Work required: Only the lines from the opening of the material through the one containing "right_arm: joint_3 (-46" should be reproduced, each exactly as it stands.
^^^^^^^^^^^^^^^^
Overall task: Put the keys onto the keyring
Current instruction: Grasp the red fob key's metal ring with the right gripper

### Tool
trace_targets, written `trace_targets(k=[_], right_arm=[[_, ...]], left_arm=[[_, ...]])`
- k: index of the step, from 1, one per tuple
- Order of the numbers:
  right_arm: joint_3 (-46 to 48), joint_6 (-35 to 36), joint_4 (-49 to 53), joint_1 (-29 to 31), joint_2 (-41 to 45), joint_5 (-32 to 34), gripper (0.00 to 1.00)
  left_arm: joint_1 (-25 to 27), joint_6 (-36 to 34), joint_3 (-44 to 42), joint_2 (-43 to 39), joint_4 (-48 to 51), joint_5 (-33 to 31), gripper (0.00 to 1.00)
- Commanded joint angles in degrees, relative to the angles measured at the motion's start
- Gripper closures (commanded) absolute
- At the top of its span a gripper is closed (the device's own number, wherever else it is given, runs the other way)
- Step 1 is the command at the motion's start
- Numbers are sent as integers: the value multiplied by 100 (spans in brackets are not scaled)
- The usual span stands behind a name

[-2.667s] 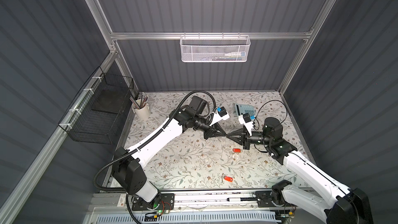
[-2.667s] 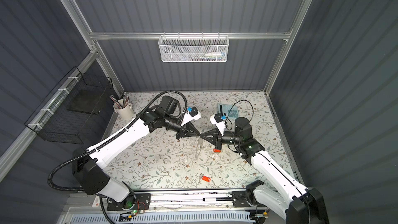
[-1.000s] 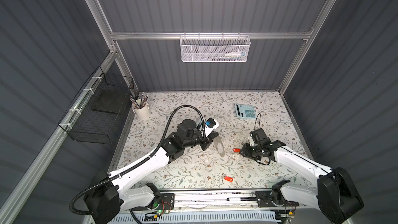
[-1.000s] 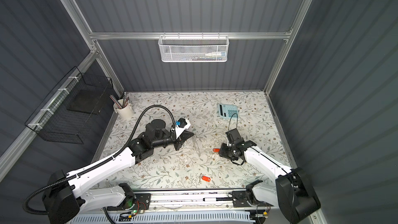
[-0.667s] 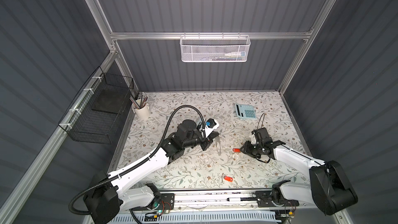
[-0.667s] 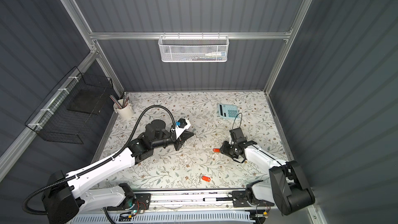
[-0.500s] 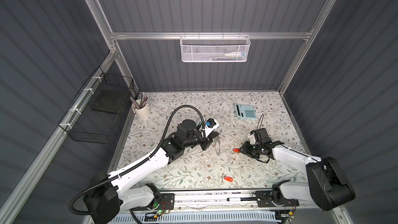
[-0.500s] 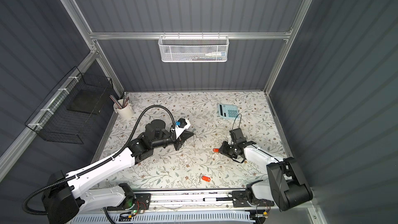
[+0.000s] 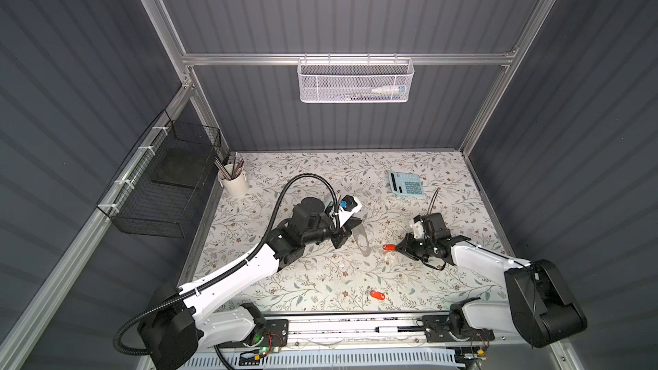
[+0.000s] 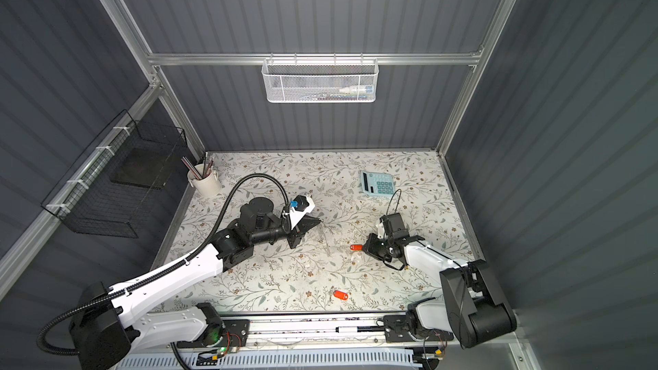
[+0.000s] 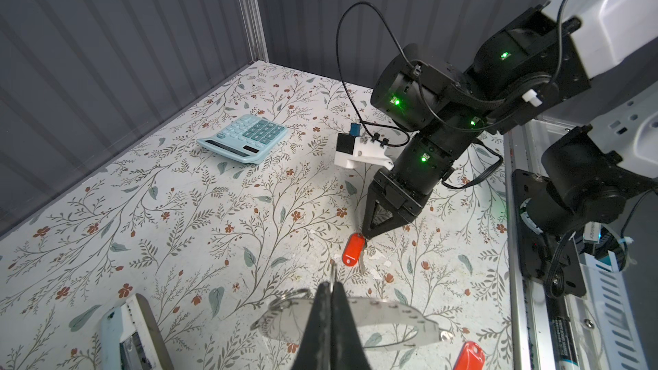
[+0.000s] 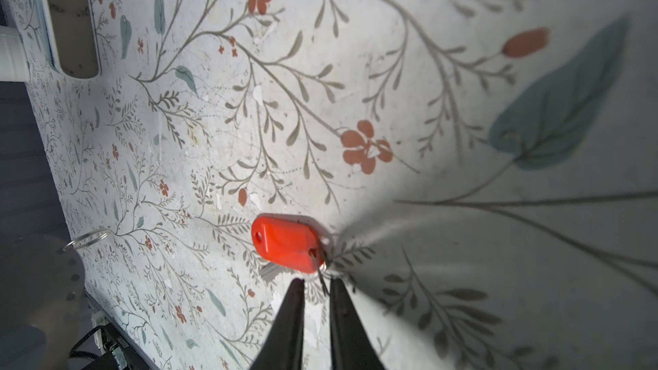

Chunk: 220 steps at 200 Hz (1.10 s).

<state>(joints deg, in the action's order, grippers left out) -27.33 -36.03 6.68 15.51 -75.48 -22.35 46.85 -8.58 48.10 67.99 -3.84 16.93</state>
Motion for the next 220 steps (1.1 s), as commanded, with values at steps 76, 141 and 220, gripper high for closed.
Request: trace_targets(k=[76, 141, 220], right_arm=[[14, 27, -170, -30, -179, -34, 85], [-16, 40, -245, -30, -297, -79, 89], [492, 378, -987, 50, 1610, -74, 100]], left_arm=[[50, -57, 3, -78, -145, 127, 100], [48, -58, 3, -75, -144, 144, 100], [59, -212, 16, -27, -41, -137, 100]])
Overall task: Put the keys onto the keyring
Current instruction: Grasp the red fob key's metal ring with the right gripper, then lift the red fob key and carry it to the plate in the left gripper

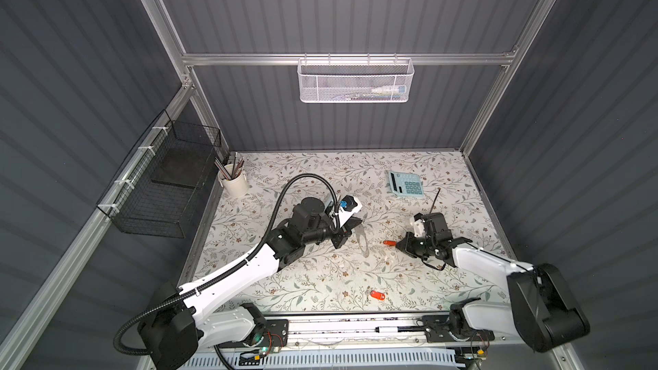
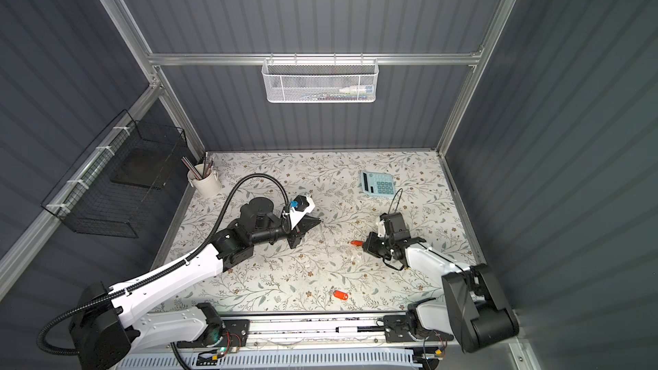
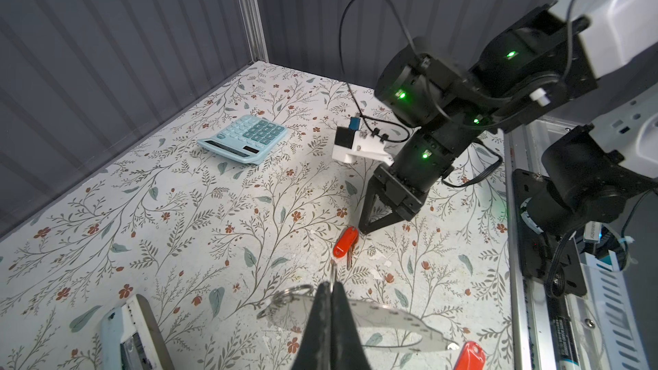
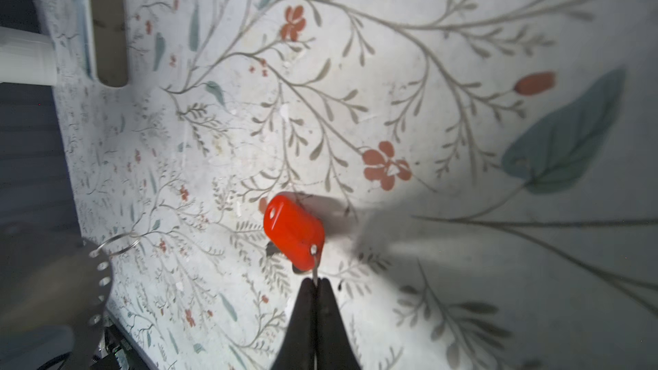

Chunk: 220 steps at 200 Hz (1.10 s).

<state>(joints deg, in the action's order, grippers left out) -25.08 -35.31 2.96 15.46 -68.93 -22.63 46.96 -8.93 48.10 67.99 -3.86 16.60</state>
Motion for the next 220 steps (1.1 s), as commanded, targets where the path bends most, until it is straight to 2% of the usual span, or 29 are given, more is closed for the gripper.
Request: trace_targets(k=[1, 32, 66, 109, 158, 220], right_arm=[[289, 323, -649, 63, 1005, -47, 100], [608, 1030, -1048, 433, 2299, -60, 100], [416, 1489, -867, 765, 2889, -382, 100], [-241, 1683, -758, 1406, 2583, -470, 100], [-759, 1652, -833, 1668, 2136, -479, 100], [-928, 1757, -821, 1954, 1849, -585, 100]], left_arm=[[49, -174, 16, -24, -37, -109, 100], [42, -162, 54, 79, -36, -17, 100], [43, -153, 73, 152, -54, 2, 100], [63, -216, 144, 218, 79, 171, 100], [134, -267, 206, 225, 195, 185, 100], [167, -241, 218, 224, 177, 186, 100]])
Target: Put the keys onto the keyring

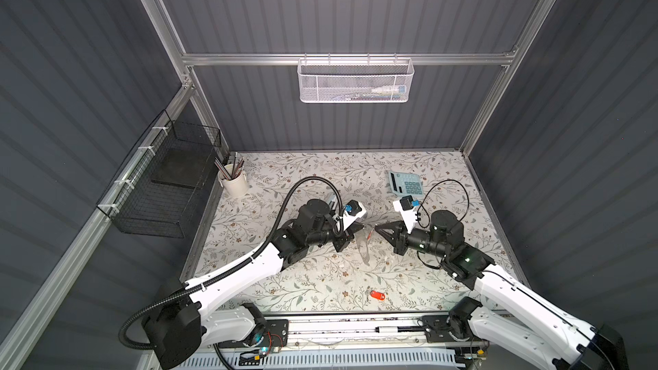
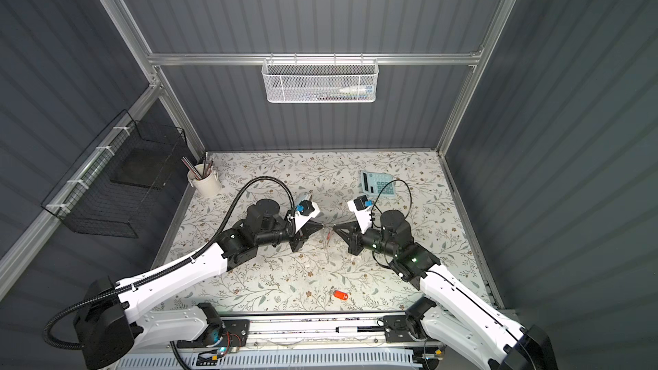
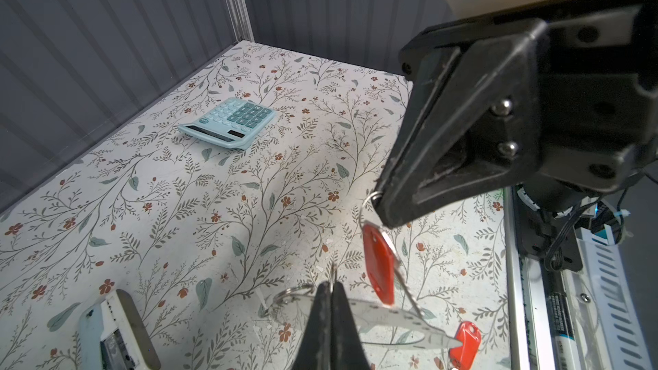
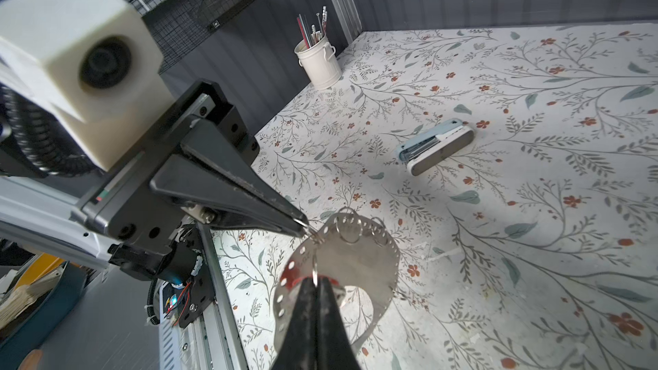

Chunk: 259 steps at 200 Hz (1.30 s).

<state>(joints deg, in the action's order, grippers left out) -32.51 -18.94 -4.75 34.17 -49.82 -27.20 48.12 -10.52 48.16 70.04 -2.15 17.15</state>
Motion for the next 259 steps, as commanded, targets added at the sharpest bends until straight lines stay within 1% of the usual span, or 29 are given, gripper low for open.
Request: trace_targets(k=[1, 23, 25, 28, 65, 157, 192, 219, 259], right_arm=[[-185, 123, -51, 86, -66, -132, 100], [-241, 162, -42, 154, -137, -141, 100], [-245, 162, -47, 158, -145, -137, 100], [-258, 169, -44, 153, -149, -136, 100], [-339, 188, -61, 213, -283, -180, 100], [-484, 286, 154, 297, -500, 209, 100], [-484, 328, 203, 319, -562, 230, 100], [-417, 303, 207, 333, -524, 242, 100], [-315, 285, 296, 328, -356, 263, 100]], left_arm=[[50, -86, 211, 18, 5, 131, 100], [62, -82, 211, 20, 4, 131, 100], [56, -84, 211, 25, 4, 263, 100], [58, -82, 211, 15, 4, 301, 100], [65, -86, 213, 4, 7, 307, 100], [93, -81, 215, -29, 11, 357, 100], [97, -64, 211, -54, -15, 325, 100], [102, 8, 206, -75, -70, 216, 100], [97, 59, 177, -87, -119, 219, 100]])
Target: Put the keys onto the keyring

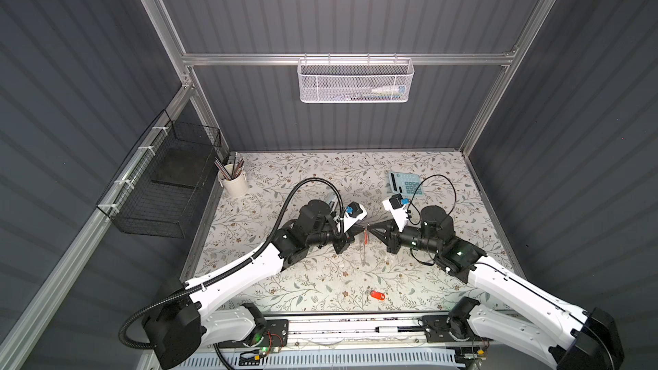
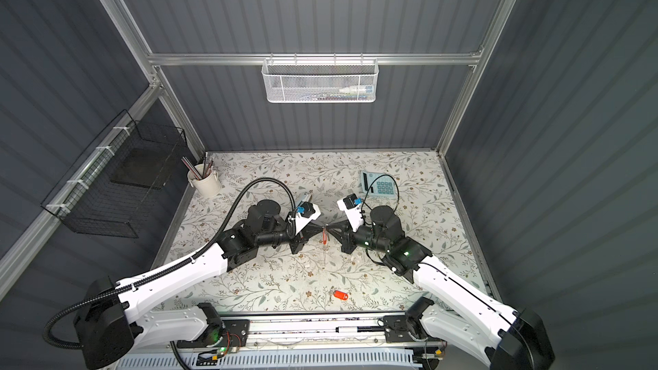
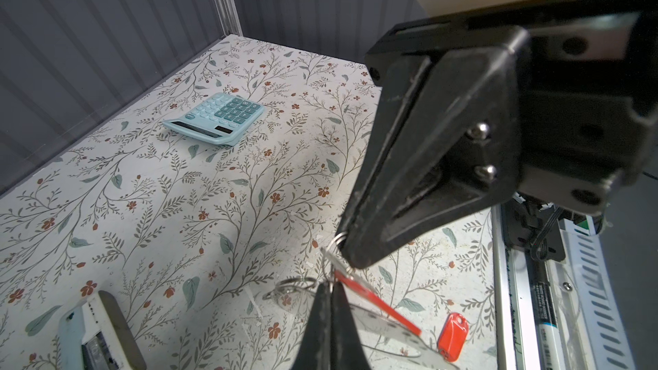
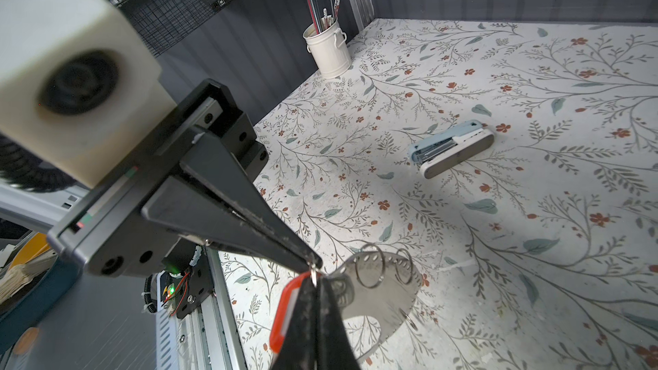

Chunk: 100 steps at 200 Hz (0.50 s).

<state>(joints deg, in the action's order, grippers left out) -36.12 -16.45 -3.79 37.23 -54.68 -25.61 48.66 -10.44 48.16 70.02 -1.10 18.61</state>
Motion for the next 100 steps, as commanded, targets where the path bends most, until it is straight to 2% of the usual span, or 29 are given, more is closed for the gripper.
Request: trace_targets(k=[1, 100], right_arm=[[53, 36, 201, 21, 135, 106, 100], [40, -46, 7, 21, -10, 108, 100]], left_arm=[[40, 50, 176, -85, -224, 68, 100], [43, 0, 185, -57, -180, 112, 100]])
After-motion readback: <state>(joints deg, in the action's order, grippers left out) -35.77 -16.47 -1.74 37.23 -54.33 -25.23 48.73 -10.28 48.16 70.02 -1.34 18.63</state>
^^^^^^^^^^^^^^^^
Expected output:
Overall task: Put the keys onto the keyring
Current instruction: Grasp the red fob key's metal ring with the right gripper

### Tool
trace_targets, written `trace_targets(k=[_], right_arm=[[_, ...]], left_arm=[[_, ...]])`
- k: index of the step, from 1, one per tuple
- Order of the numbers:
  right_arm: joint_3 (-46 to 48), joint_6 (-35 to 36), joint_4 (-49 to 53), joint_1 (-29 to 31), joint_2 (-41 to 45), joint_5 (-32 to 34), gripper (0.00 to 1.00)

Nothing more remains in this exercise.